- [Your task]: Leave out the pictures and copy the remaining records exactly.

[Records contained in a dataset]
--------------------------------------------------
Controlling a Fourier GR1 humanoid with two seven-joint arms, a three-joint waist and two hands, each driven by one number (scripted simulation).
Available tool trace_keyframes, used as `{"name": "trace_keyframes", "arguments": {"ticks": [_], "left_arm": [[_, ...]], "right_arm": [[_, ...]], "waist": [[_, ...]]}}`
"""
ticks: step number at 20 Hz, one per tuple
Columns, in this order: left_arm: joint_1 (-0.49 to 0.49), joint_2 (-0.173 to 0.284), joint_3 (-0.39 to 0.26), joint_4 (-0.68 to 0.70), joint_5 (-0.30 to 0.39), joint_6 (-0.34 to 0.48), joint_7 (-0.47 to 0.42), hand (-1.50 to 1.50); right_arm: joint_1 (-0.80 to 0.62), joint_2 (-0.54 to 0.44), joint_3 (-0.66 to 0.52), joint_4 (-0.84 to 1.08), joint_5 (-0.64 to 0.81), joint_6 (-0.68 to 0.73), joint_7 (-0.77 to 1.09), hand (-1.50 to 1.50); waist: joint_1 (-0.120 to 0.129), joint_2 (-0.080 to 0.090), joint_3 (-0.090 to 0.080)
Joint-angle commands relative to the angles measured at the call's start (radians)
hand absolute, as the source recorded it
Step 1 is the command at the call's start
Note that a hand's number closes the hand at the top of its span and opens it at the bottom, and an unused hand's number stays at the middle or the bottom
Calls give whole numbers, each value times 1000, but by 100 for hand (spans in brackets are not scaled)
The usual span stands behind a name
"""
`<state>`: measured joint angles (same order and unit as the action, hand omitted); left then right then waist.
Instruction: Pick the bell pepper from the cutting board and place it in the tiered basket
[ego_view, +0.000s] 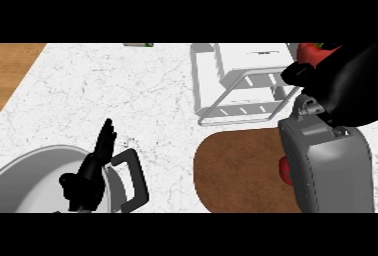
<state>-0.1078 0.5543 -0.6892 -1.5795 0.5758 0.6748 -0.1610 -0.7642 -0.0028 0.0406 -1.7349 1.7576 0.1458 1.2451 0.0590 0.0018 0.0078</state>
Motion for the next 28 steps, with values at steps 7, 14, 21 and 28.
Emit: {"name": "trace_keyframes", "arguments": {"ticks": [7,14,21,28], "left_arm": [[13,11,-12,121,6,-5,27,0],[13,-2,-38,121,5,11,33,0],[1,26,-23,113,24,4,39,0],[6,46,-19,115,38,-18,22,0]], "right_arm": [[-190,3,-145,258,-86,52,242,150],[-237,3,-223,403,-84,-5,242,150],[-228,3,-292,485,-137,-208,242,150],[-207,3,-373,413,-247,-456,164,-150]], "waist": [[23,22,-10],[20,20,-9],[20,22,-7],[30,28,-6]]}}
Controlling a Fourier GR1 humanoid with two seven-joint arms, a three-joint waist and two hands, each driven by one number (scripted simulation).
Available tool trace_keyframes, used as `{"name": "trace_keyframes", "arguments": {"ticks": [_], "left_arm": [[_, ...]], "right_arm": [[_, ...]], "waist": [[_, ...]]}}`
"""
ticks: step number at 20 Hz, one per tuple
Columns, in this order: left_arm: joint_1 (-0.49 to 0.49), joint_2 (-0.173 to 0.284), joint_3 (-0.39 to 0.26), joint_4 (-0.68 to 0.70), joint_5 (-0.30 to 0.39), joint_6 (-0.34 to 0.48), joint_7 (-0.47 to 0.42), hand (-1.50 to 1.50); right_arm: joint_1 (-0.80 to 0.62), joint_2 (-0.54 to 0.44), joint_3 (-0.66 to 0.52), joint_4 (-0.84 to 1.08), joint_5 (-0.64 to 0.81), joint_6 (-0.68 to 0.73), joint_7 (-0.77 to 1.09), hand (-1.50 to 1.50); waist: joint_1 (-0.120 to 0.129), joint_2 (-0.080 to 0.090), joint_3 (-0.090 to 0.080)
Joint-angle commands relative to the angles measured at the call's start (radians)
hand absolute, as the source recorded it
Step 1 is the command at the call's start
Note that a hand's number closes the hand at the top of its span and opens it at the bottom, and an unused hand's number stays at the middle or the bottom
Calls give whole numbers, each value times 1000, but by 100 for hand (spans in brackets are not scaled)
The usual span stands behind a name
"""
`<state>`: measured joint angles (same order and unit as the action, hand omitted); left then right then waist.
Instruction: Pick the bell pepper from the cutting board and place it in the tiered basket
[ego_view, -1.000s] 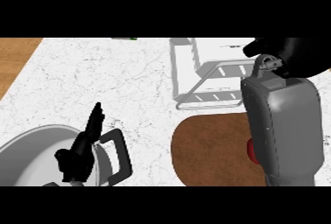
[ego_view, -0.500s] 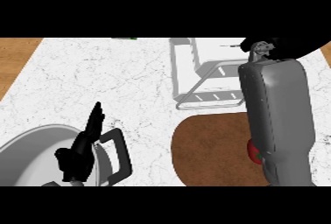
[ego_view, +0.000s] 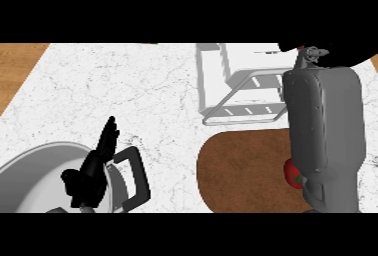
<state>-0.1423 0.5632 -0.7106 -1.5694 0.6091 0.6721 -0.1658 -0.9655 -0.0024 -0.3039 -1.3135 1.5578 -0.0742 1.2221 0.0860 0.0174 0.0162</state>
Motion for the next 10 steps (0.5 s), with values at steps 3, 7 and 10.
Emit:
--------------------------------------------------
- [Task response]:
Controlling a Fourier GR1 humanoid with two seven-joint arms, a three-joint waist and two hands, each driven by one number (scripted simulation).
Available tool trace_keyframes, used as `{"name": "trace_keyframes", "arguments": {"ticks": [_], "left_arm": [[_, ...]], "right_arm": [[_, ...]], "waist": [[_, ...]]}}`
"""
ticks: step number at 20 Hz, one per tuple
Columns, in this order: left_arm: joint_1 (-0.49 to 0.49), joint_2 (-0.173 to 0.284), joint_3 (-0.39 to 0.26), joint_4 (-0.68 to 0.70), joint_5 (-0.30 to 0.39), joint_6 (-0.34 to 0.48), joint_7 (-0.47 to 0.42), hand (-1.50 to 1.50); right_arm: joint_1 (-0.80 to 0.62), joint_2 (-0.54 to 0.44), joint_3 (-0.66 to 0.52), joint_4 (-0.84 to 1.08), joint_5 (-0.64 to 0.81), joint_6 (-0.68 to 0.73), joint_7 (-0.77 to 1.09), hand (-1.50 to 1.50); waist: joint_1 (-0.120 to 0.129), joint_2 (-0.080 to 0.090), joint_3 (-0.090 to 0.080)
Joint-angle commands relative to the angles measured at the call's start (radians)
hand absolute, as the source recorded it
Step 1 is the command at the call's start
Note that a hand's number closes the hand at the top of its span and opens it at the bottom, and an unused hand's number stays at the middle or the bottom
Calls give whole numbers, each value times 1000, but by 100 for hand (spans in brackets are not scaled)
The usual span stands behind a name
"""
`<state>`: measured joint angles (same order and unit as the action, hand omitted); left then right then waist.
Instruction: Pick the bell pepper from the cutting board and place it in the tiered basket
[ego_view, +0.000s] 
<state>-0.1078 0.5543 -0.6892 -1.5795 0.5758 0.6748 -0.1610 -0.7642 -0.0028 0.0406 -1.7349 1.7576 0.1458 1.2451 0.0590 0.0018 0.0078</state>
Motion for the next 28 steps, with values at steps 7, 14, 21 and 28.
Emit: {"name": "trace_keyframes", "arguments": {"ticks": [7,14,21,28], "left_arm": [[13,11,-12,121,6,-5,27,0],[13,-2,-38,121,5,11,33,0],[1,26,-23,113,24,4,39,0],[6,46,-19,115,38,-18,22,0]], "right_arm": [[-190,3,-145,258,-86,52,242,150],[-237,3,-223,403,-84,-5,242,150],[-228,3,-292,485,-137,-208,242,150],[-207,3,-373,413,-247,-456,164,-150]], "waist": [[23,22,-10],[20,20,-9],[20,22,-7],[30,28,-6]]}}
Controlling a Fourier GR1 humanoid with two seven-joint arms, a three-joint waist and two hands, each driven by one number (scripted simulation).
Available tool trace_keyframes, used as `{"name": "trace_keyframes", "arguments": {"ticks": [_], "left_arm": [[_, ...]], "right_arm": [[_, ...]], "waist": [[_, ...]]}}`
"""
ticks: step number at 20 Hz, one per tuple
Columns, in this order: left_arm: joint_1 (-0.49 to 0.49), joint_2 (-0.173 to 0.284), joint_3 (-0.39 to 0.26), joint_4 (-0.68 to 0.70), joint_5 (-0.30 to 0.39), joint_6 (-0.34 to 0.48), joint_7 (-0.47 to 0.42), hand (-1.50 to 1.50); right_arm: joint_1 (-0.80 to 0.62), joint_2 (-0.54 to 0.44), joint_3 (-0.66 to 0.52), joint_4 (-0.84 to 1.08), joint_5 (-0.64 to 0.81), joint_6 (-0.68 to 0.73), joint_7 (-0.77 to 1.09), hand (-1.50 to 1.50); waist: joint_1 (-0.120 to 0.129), joint_2 (-0.080 to 0.090), joint_3 (-0.090 to 0.080)
Joint-angle commands relative to the angles measured at the call's start (radians)
hand absolute, as the source recorded it
Step 1 is the command at the call's start
Note that a hand's number closes the hand at the top of its span and opens it at the bottom, and an unused hand's number stays at the middle or the bottom
Calls give whole numbers, each value times 1000, but by 100 for hand (spans in brackets are not scaled)
The usual span stands behind a name
"""
`<state>`: measured joint angles (same order and unit as the action, hand omitted); left then right then waist.
Instruction: Pick the bell pepper from the cutting board and place it in the tiered basket
[ego_view, -1.000s] 
[ego_view, -0.500s] 
[ego_view, +0.000s] 
<state>-0.1423 0.5632 -0.7106 -1.5694 0.6091 0.6721 -0.1658 -0.9655 -0.0024 -0.3039 -1.3135 1.5578 -0.0742 1.2221 0.0860 0.0174 0.0162</state>
Motion for the next 10 steps (0.5 s), with values at steps 3, 7 and 10.
Emit:

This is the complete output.